One of the great things about Trees, is that you can easily figure out which features are most "important" and Sci Kit Learn makes it even easier. It just requires one line of code.

trees = ExtraTreesClassifier(n_estimators=150, bootstrap=True)  
trees.fit(X,y)  
importances = trees.feature_importances_  

Before running this code, I tried to predict what the top predictors would be and I made a potential top 5 list:

My Top 5 List:

  1. Population Density
  2. Average Income
  3. African American Percent
  4. Over-65 Percent
  5. HS Graduation Percent

The actual list is this:

The Real Top 15 list:

  1. Non-Hispanic White Percent
  2. African American Percent
  3. Rural Percent
  4. Physically-Inactive Percent
  5. Single-Parent Household Percent
  6. Uninsured Percent
  7. Obese Percent
  8. Asian Percent
  9. STD Rate
  10. Homicide Rate
  11. Population
  12. Population Density
  13. Under-18 Percent
  14. Healthcare Costs Average
  15. Hispanic Percent

There is no causation in this data, just predictive power, so don't read too deeply into this.

Conclusions

It was definitely not that easy to predict how counties will vote with any complete certainty. But there is still definitely a lot of potential there, and if you want to predict within 10 percentage points, you can do so with surprising accuracy.

The Viz

For my visualization of this data, I was inspired by the lack of good interactive visual out there in terms of census data. Most of them had very bulky interfaces with information that was buried layers deep with page reloads at every step.
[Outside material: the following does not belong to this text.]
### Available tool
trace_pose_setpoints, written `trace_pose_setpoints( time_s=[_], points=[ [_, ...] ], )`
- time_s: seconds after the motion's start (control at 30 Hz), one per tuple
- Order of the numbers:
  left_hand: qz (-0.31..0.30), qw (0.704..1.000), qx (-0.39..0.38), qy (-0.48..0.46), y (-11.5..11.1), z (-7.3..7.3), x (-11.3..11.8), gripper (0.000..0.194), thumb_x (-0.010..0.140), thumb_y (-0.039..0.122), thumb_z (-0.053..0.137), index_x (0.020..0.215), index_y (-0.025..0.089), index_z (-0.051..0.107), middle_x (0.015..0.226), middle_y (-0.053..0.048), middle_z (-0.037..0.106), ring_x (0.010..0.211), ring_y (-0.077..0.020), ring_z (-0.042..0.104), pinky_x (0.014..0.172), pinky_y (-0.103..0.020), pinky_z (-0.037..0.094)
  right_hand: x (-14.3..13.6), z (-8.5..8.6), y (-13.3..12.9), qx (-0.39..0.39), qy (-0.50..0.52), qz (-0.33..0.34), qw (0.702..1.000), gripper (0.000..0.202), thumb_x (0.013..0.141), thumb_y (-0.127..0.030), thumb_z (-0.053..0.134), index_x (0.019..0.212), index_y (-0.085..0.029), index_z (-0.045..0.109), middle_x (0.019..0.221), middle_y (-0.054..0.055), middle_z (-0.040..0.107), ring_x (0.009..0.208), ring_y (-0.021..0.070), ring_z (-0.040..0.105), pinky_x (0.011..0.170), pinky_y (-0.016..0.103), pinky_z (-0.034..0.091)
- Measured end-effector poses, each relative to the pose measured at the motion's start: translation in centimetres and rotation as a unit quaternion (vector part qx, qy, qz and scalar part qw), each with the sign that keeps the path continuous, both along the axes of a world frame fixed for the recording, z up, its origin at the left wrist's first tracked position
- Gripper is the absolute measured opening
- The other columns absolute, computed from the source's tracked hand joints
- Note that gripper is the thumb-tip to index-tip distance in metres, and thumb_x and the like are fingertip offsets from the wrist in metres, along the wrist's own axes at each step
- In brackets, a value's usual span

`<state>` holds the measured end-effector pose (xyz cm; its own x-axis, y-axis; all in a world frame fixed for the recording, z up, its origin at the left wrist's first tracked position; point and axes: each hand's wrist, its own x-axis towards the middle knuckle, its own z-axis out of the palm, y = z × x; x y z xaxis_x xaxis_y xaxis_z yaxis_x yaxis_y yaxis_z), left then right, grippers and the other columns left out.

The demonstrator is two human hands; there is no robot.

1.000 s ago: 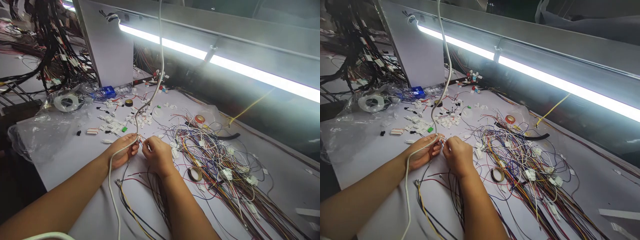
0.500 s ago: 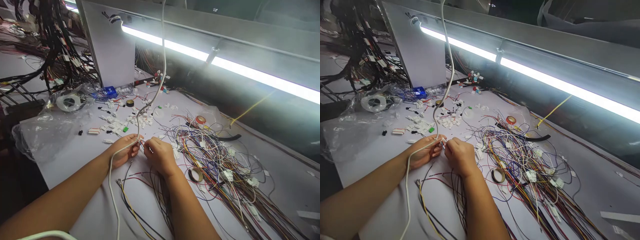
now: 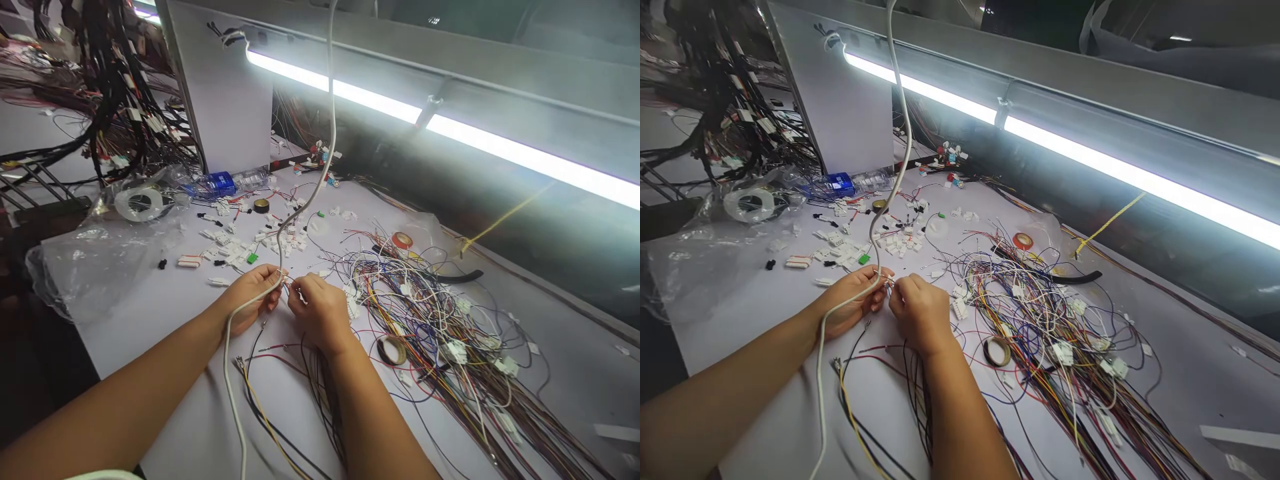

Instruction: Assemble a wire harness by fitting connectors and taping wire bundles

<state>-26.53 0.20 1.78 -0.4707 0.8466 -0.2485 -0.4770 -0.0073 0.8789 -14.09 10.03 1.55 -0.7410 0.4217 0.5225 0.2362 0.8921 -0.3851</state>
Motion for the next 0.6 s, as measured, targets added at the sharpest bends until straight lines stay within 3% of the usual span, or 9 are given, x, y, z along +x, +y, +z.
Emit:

So I wanted to create an interface that was incredibly easy to use without forced page loads, so plenty of AJAX implementation, and easy to see trends.

Check it out here.
Census Viewer

Further Thoughts

The next thing I would like to add to my visualization is to connect the Regression model that I developed. So with a click of a button, I would want it to predict a new possible election map and determine which party would win the election!


What I Learned Today:
Only two states, Nebraska and Maine, allocate their electoral college vote in proportion to the popular vote. The other 48 states and the District of Columbia declare all of their electoral votes to the winning popular candidate in the state, despite the margin of victory.